+++ DATASET EXCERPT +++
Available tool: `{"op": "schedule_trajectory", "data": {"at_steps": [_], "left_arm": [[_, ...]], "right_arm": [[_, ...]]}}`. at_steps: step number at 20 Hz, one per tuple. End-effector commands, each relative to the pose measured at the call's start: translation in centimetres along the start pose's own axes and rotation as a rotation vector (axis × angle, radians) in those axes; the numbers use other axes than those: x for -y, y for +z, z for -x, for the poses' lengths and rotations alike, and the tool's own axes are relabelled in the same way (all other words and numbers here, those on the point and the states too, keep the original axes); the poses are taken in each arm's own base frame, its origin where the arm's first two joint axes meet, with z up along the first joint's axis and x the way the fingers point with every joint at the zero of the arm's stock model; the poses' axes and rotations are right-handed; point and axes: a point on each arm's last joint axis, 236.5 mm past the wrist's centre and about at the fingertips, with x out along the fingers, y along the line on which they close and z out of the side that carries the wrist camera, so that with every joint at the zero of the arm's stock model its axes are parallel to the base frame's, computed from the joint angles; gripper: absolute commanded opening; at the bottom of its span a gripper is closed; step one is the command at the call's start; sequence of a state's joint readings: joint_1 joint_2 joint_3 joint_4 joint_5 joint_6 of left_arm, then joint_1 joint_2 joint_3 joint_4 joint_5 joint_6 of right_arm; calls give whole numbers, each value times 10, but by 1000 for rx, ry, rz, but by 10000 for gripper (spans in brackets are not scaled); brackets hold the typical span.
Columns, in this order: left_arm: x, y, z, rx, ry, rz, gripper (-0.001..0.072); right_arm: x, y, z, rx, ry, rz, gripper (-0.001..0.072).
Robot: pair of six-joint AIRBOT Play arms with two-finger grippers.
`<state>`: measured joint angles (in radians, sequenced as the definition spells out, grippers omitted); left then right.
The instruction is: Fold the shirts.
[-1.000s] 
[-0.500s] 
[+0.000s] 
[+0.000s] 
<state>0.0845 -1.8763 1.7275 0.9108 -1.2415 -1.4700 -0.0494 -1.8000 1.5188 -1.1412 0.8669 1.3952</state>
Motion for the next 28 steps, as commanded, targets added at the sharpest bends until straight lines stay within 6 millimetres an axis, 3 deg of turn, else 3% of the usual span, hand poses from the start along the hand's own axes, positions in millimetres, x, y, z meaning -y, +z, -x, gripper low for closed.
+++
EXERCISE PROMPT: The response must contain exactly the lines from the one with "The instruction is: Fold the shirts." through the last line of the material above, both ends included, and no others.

SOLUTION TO THIS PROBLEM:
The instruction is: Fold the shirts.
[-1.000s] 
[-0.500s] 
[+0.000s] 
[+0.000s] 
<state>0.0845 -1.8763 1.7275 0.9108 -1.2415 -1.4700 -0.0494 -1.8000 1.5188 -1.1412 0.8669 1.3952</state>
Motion for the next 28 steps, as commanded, targets added at the sharpest bends until straight lines stay within 6 millimetres an axis, 3 deg of turn, else 3% of the usual span, hand poses from the start along the hand's own axes, positions in millimetres, x, y, z meaning -y, +z, -x, gripper low for closed.

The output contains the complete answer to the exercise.